Last week, this column noted that a financial adviser offered the opinion that shares of Bethesda-based Washington Real Estate Investment Trust (Writ) were overpriced and should be sold, a remark that triggered some selling in the stock and lowered the price from above $25 a share to $22.
Not long afterward, Writ released a solid first-quarter earnings report showing a 19 percent increase in profits and a gain of 16 percent in cash flow, along with strong overall occupancy of 94 percent as well as the near-elimination of all mortgage debt.
The stock rebounded to about 24.
Those who sold made the mistake of toying around with a successful long-term holding that, over the years, has appreciated consistently.
This week, Writ split its shares 3-for-2 and raised the dividend slightly, its third such split in seven years.
In the early 1980s, Writ split its shares 3-for-1. The firm's management likes to position the share price in the upper teens, a base from which it has risen after prior splits.
This latest news boosted the share price again above 25, once again suggesting that shareholders should keep their positions and not tamper with a good thing.
For several quarters now, management of Giant Food has accompanied its earnings reports with the comment that the recession has affected sales and profits. After a slight earnings increase in the first quarter last year, Giant has gone through three reported declines in profits and that trend is apparently continuing in an economy that remains sluggish and extra competitive.
David Sykes, Giant's chief financial officer, says there "has not been enough improvement to establish a trend" that economic times are getting better.
Giant, which is the major food store chain in both the Baltimore and Washington areas -- it has 29 percent of food sales in and around Baltimore and 46 percent in the Washington area -- says it's facing the same tough competition that has been around for most of the past year, thus sharply affecting earnings.
The share price is now at its low of the year, near 20, down one-third from its high of 30 3/8 .
A couple of years ago, Giant traded at 36. Giant earned $1.47 a share last year, giving it a price-earnings ratio of 14.
If earnings in Giant's first quarter drop off at a rate comparable to the declines of the three most-recent periods, 12-month earnings will total $1.29 a share.
Maintaining the same P-E of 14 would translate to a share price of 18.
The price-earnings ratio, or P-E, guides stock buyers as to value; if it's too high the shares might be super growth, or overpriced; if too low, a real buy, or a major problem might be waiting to emerge.

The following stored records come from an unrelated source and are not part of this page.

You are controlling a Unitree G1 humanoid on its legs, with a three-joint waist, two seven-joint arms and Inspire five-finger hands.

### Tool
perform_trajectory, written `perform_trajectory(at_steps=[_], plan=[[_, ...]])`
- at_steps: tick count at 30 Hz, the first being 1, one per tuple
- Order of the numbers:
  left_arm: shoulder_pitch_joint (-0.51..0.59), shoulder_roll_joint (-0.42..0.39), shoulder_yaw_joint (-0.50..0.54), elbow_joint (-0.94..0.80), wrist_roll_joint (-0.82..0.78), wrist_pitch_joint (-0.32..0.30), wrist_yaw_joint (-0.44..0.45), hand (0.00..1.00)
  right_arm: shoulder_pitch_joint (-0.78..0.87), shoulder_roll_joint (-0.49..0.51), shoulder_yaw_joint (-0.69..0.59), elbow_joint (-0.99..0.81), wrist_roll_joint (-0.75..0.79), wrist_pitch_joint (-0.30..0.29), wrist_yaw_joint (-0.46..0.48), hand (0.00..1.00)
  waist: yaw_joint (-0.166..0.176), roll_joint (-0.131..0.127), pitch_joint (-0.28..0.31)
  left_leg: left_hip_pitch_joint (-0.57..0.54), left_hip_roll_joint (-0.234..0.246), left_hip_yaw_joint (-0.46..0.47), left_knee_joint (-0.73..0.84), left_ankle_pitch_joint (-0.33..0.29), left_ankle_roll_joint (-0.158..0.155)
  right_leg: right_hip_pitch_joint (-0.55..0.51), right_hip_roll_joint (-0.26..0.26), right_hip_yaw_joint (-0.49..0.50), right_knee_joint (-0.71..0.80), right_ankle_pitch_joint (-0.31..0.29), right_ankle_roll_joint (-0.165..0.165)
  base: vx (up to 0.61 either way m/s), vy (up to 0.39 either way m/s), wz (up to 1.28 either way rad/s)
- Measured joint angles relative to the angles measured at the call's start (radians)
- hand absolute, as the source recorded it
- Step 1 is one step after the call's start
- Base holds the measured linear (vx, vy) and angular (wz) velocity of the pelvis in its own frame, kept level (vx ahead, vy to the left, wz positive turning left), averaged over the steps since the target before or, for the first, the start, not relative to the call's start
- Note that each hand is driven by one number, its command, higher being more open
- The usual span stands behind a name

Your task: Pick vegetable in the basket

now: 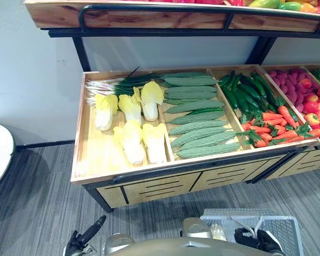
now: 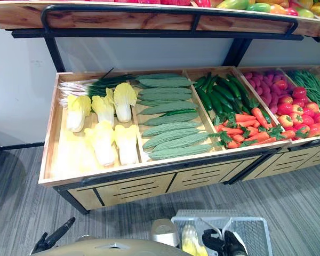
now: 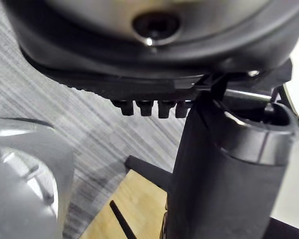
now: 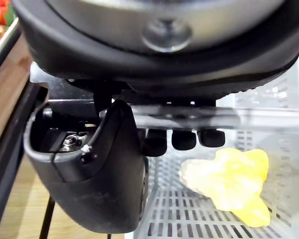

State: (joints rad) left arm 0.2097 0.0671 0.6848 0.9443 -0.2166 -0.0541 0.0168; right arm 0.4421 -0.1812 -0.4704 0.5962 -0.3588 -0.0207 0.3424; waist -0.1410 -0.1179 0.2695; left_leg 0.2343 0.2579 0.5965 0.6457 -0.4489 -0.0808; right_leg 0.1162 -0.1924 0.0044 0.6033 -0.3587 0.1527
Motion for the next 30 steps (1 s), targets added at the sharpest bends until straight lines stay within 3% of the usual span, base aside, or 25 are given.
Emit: perform_trajectory(at_steps=[3,5,7,8,9,10,11,13,14,15,16,17,18,19,21,23,25,26,28,30], plan=[[0.008,0.054,0.037,0.01,0.034,0.016,0.008,1.0,0.067,0.035,-0.027,0.0,0.005,0.016,0.003,0.0,-0.003,-0.025,-0.012,0.055,0.013,0.038,0.005,-0.02,-0.007,0.025,0.009,0.017,0.006,0.003,0.004,-0.11,0.063,-0.26],[0.006,0.073,0.041,0.02,0.034,0.016,0.011,1.0,0.073,0.046,-0.03,0.0,0.01,0.016,0.004,0.0,-0.005,-0.023,-0.013,0.061,0.032,0.072,0.005,-0.022,-0.01,0.003,0.033,0.047,0.005,0.025,0.005,-0.15,0.001,-0.63],[-0.013,0.088,0.033,0.03,0.038,0.018,0.015,1.0,0.049,0.061,-0.029,0.0,0.023,0.017,0.004,0.0,-0.015,0.011,-0.018,0.025,0.089,0.167,-0.015,-0.014,-0.012,-0.13,0.114,0.114,0.004,0.156,-0.006,-0.2,0.017,-1.25],[-0.017,0.093,0.024,0.03,0.038,0.017,0.017,1.0,0.038,0.067,-0.029,-0.001,0.028,0.016,0.003,0.0,-0.018,0.019,-0.023,0.011,0.095,0.19,-0.029,0.002,-0.006,-0.167,0.126,0.11,-0.004,0.197,-0.005,-0.17,0.032,-1.26],[-0.02,0.102,-0.008,0.029,0.049,0.015,0.017,1.0,0.017,0.084,-0.029,-0.003,0.031,0.016,0.001,0.0,-0.029,0.022,-0.026,-0.008,0.103,0.236,-0.068,0.037,0.006,-0.21,0.119,0.038,-0.04,0.257,-0.01,-0.14,0.027,-1.01],[-0.027,0.105,-0.045,0.022,0.069,0.0,0.019,1.0,0.021,0.103,-0.031,-0.004,0.033,0.02,-0.005,0.0,-0.032,0.012,-0.027,-0.014,0.101,0.277,-0.104,0.067,0.021,-0.236,0.067,-0.111,-0.027,0.268,-0.077,-0.12,0.016,-0.85],[-0.025,0.097,-0.057,0.008,0.072,-0.013,0.02,1.0,0.022,0.109,-0.03,-0.004,0.033,0.03,-0.008,0.0,-0.031,0.01,-0.027,-0.015,0.101,0.289,-0.116,0.079,0.027,-0.242,0.036,-0.185,-0.002,0.262,-0.109,-0.07,0.004,-0.64],[-0.019,0.051,-0.058,-0.042,0.073,-0.031,0.014,1.0,0.031,0.113,-0.029,-0.003,0.037,0.055,-0.01,0.0,-0.024,0.01,-0.028,-0.009,0.096,0.335,-0.164,0.117,0.026,-0.212,-0.076,-0.373,0.092,0.231,-0.161,-0.04,-0.002,-0.53],[-0.016,0.033,-0.06,-0.043,0.069,-0.035,0.006,1.0,0.023,0.113,-0.025,-0.002,0.041,0.061,-0.01,0.0,-0.009,0.01,-0.035,-0.013,0.091,0.361,-0.19,0.135,0.02,-0.191,-0.135,-0.47,0.152,0.217,-0.174,-0.03,-0.043,-0.59],[-0.013,0.027,-0.059,-0.043,0.066,-0.035,0.004,1.0,0.014,0.111,-0.016,0.002,0.041,0.062,-0.012,0.0,0.002,0.008,-0.037,-0.014,0.089,0.376,-0.199,0.141,0.02,-0.184,-0.162,-0.511,0.173,0.215,-0.177,0.0,-0.105,-0.94],[-0.002,0.024,-0.054,-0.042,0.059,-0.033,0.006,1.0,-0.019,0.096,-0.005,0.041,0.037,0.068,-0.024,0.0,0.029,-0.01,-0.057,-0.026,0.084,0.418,-0.206,0.161,0.007,-0.151,-0.211,-0.615,0.168,0.224,-0.172,0.02,-0.179,-1.06],[0.001,0.02,-0.04,-0.04,0.051,-0.031,0.007,1.0,-0.052,0.075,0.014,0.073,0.033,0.075,-0.027,0.0,0.048,-0.019,-0.064,-0.026,0.086,0.443,-0.207,0.172,-0.001,-0.131,-0.218,-0.699,0.12,0.184,-0.153,0.03,-0.19,-1.09],[0.005,0.014,-0.034,-0.034,0.041,-0.029,0.014,1.0,-0.072,0.056,0.031,0.094,0.027,0.077,-0.031,0.0,0.059,-0.026,-0.07,-0.026,0.086,0.451,-0.215,0.184,0.003,-0.111,-0.215,-0.753,0.091,0.164,-0.166,0.01,-0.226,-0.94],[0.012,-0.009,-0.021,-0.03,0.02,-0.028,0.018,1.0,-0.093,0.013,0.07,0.109,0.02,0.081,-0.038,0.0,0.072,-0.007,-0.079,-0.027,0.086,0.447,-0.239,0.209,0.006,-0.087,-0.178,-0.808,0.009,0.143,-0.156,0.0,-0.235,-0.7],[0.014,-0.044,-0.012,-0.03,0.012,-0.029,0.016,1.0,-0.094,-0.032,0.088,0.109,0.016,0.082,-0.047,0.0,0.077,0.036,-0.102,-0.035,0.102,0.44,-0.254,0.236,0.009,-0.05,-0.092,-0.809,-0.146,0.134,-0.149,0.04,-0.226,-0.39],[0.03,-0.071,0.0,-0.03,-0.017,-0.032,0.02,1.0,-0.103,-0.068,0.088,0.091,0.032,0.079,-0.066,0.0,0.078,0.066,-0.121,-0.025,0.156,0.436,-0.2,0.258,0.019,0.009,0.0,-0.791,-0.295,0.149,-0.13,0.1,-0.185,-0.36],[0.05,-0.073,0.0,-0.028,-0.021,-0.032,0.025,1.0,-0.118,-0.062,0.088,0.041,0.055,0.068,-0.078,0.0,0.084,0.061,-0.124,-0.02,0.199,0.431,-0.109,0.245,0.008,0.046,0.032,-0.745,-0.358,0.155,-0.13,0.08,-0.149,-0.57],[0.053,-0.08,-0.001,-0.028,-0.021,-0.032,0.024,1.0,-0.134,-0.059,0.087,0.02,0.063,0.062,-0.083,0.0,0.082,0.059,-0.125,-0.035,0.191,0.413,-0.125,0.218,-0.003,0.049,0.032,-0.726,-0.368,0.158,-0.126,0.03,-0.099,-0.66],[0.051,-0.099,-0.002,-0.03,-0.019,-0.036,0.021,1.0,-0.151,-0.059,0.088,0.004,0.092,0.038,-0.085,0.0,0.08,0.069,-0.126,-0.084,0.166,0.406,-0.24,0.272,0.044,0.057,0.054,-0.706,-0.4,0.176,-0.116,0.0,-0.019,-0.4],[0.066,-0.101,-0.001,-0.027,-0.019,-0.035,0.021,1.0,-0.147,-0.031,0.089,0.0,0.11,0.026,-0.082,0.0,0.083,0.063,-0.138,-0.046,0.152,0.411,-0.264,0.298,0.013,0.08,0.064,-0.681,-0.45,0.195,-0.102,0.02,-0.004,-0.34]])
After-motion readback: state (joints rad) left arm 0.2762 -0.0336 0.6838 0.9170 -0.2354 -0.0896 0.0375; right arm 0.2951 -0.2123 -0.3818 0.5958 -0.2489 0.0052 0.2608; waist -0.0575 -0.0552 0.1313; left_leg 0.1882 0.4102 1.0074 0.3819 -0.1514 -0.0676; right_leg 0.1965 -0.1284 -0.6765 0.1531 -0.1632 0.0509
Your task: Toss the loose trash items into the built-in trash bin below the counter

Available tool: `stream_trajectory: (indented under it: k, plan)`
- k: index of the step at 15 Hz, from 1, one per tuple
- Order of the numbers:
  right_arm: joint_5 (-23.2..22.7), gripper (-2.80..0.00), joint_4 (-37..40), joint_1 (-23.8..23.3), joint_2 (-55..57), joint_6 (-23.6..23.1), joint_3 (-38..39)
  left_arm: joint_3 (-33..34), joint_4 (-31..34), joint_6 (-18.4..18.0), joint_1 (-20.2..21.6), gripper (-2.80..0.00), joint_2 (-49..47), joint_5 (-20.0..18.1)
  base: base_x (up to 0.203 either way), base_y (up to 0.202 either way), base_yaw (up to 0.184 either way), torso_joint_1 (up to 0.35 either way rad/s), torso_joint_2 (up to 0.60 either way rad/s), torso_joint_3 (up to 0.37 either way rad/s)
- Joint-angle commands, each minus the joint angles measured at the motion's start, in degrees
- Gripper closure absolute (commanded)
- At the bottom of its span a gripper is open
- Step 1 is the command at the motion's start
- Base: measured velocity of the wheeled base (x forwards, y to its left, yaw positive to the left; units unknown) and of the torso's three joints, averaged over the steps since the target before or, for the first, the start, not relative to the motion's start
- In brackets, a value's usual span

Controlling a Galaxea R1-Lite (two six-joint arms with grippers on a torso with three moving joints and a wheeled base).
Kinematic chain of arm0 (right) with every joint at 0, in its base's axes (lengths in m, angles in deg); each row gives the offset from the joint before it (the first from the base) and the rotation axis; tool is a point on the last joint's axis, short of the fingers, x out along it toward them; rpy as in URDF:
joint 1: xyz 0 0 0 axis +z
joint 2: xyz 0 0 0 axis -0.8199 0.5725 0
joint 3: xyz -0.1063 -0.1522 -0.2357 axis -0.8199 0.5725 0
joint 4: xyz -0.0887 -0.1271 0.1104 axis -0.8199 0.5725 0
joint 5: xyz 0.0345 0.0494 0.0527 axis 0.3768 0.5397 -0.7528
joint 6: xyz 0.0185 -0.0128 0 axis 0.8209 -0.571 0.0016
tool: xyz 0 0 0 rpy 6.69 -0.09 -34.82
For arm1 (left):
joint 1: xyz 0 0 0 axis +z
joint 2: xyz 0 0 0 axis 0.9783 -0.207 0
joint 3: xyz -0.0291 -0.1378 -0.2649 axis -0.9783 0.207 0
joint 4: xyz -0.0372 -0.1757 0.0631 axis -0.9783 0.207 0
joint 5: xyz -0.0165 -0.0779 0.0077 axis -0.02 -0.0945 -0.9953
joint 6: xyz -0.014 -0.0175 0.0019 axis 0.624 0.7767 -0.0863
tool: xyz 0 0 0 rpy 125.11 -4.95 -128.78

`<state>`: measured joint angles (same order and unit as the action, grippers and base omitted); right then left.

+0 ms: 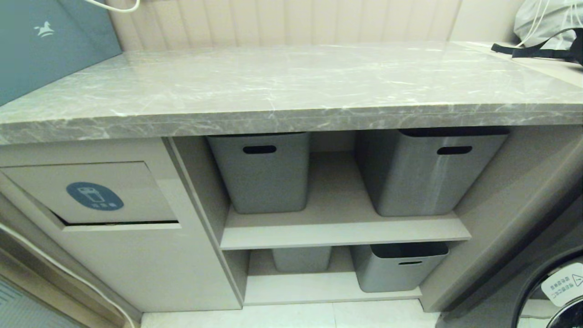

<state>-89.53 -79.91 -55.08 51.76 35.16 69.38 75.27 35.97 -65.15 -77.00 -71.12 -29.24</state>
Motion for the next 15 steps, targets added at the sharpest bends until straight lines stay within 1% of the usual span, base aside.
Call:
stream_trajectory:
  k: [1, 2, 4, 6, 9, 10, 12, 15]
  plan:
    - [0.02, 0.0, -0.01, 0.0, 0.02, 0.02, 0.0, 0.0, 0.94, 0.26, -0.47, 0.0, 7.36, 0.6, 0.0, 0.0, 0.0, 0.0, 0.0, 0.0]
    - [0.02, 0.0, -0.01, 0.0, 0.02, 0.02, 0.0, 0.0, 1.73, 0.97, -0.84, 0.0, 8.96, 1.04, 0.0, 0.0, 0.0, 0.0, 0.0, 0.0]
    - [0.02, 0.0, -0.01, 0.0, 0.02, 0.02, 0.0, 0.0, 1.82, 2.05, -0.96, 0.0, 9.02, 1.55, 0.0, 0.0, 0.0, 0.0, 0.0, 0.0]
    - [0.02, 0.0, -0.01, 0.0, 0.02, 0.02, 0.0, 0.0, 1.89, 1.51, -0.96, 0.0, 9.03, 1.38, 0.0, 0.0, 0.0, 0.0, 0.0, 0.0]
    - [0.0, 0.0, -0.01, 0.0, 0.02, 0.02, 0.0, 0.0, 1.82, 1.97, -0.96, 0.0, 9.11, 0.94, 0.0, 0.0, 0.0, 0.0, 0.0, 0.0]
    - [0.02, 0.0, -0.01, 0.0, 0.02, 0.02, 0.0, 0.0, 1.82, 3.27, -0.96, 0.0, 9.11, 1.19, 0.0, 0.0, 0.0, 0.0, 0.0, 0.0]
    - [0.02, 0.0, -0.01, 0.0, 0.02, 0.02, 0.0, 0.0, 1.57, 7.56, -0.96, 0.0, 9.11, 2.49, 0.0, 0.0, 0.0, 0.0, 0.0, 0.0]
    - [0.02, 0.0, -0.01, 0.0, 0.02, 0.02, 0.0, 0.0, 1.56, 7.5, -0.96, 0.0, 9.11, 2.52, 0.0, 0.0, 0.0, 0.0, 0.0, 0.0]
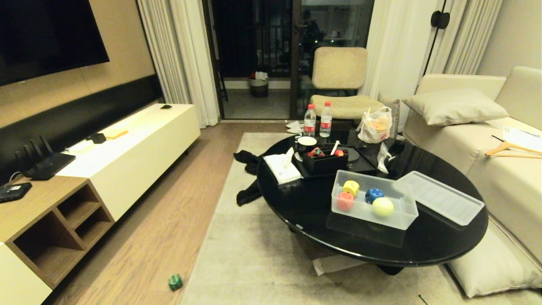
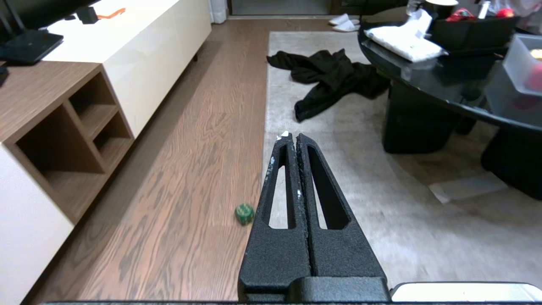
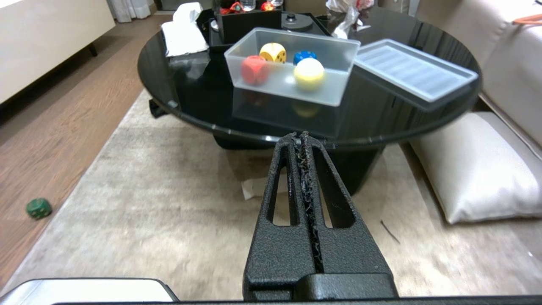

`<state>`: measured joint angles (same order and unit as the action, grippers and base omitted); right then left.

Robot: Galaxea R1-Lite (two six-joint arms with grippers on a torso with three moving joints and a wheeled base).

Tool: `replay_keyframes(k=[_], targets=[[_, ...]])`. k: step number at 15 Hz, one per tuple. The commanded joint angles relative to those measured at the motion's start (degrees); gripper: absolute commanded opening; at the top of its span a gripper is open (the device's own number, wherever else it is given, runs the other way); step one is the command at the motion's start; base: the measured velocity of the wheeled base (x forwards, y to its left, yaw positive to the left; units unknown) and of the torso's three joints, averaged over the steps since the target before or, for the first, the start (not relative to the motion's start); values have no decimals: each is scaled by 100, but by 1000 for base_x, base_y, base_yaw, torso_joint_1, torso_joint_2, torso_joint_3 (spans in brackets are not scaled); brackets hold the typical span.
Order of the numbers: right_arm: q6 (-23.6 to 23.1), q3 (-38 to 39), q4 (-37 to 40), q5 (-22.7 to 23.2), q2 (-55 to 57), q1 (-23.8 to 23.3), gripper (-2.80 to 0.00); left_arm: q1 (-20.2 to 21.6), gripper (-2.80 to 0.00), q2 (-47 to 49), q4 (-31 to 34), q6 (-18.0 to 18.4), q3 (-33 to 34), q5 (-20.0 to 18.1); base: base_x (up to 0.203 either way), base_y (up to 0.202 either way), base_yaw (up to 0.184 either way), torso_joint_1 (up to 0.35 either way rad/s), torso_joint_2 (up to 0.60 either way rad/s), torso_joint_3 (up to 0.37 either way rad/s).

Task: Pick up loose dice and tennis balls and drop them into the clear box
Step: Find toys out of the box

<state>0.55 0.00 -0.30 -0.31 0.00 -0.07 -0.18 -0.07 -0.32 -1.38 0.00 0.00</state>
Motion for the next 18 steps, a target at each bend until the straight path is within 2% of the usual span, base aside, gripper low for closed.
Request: replay_keyframes(k=[1, 18], targets=[[-1, 0, -5, -4, 9, 0, -280, 1, -280, 7, -3, -3, 18, 0, -204, 0, 20, 2, 2, 2], [-20, -18, 31, -13, 9, -2, -280, 0, -280, 94, 34, 71, 1, -6, -183, 0, -1, 2, 3, 3]])
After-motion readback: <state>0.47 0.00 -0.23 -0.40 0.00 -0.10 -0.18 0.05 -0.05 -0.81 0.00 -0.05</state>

And then, of course, the general prevailing mood -- optimism or pessimism -- affects price-earnings ratios.
Over the years, a standard of 10, representing 10 times annual earnings, has been a general rule for P-E's -- for example, a stock with earnings of $2 a share selling for $20 a share.
However, P-E ratios are higher for stocks whose earnings are growing at a better-than-average rate, or lower than 10 if earnings are suffering.
Some stocks have no P-E's at all because the companies are operating at a deficit, but they have value.
Traditionally, shares of utility companies such as Baltimore Gas & Electric have sold for about 10 times earnings. BG&E's P-E now is 14.
A 10 P-E is also normal for retailers but shares of Landover-based Hechinger Co. are going for 15 times earnings, and those of spices and flavorings leader McCormick & Co. for 23 times earnings.
By historic standards, these are all high and suggest, at least, that the market might be fully priced.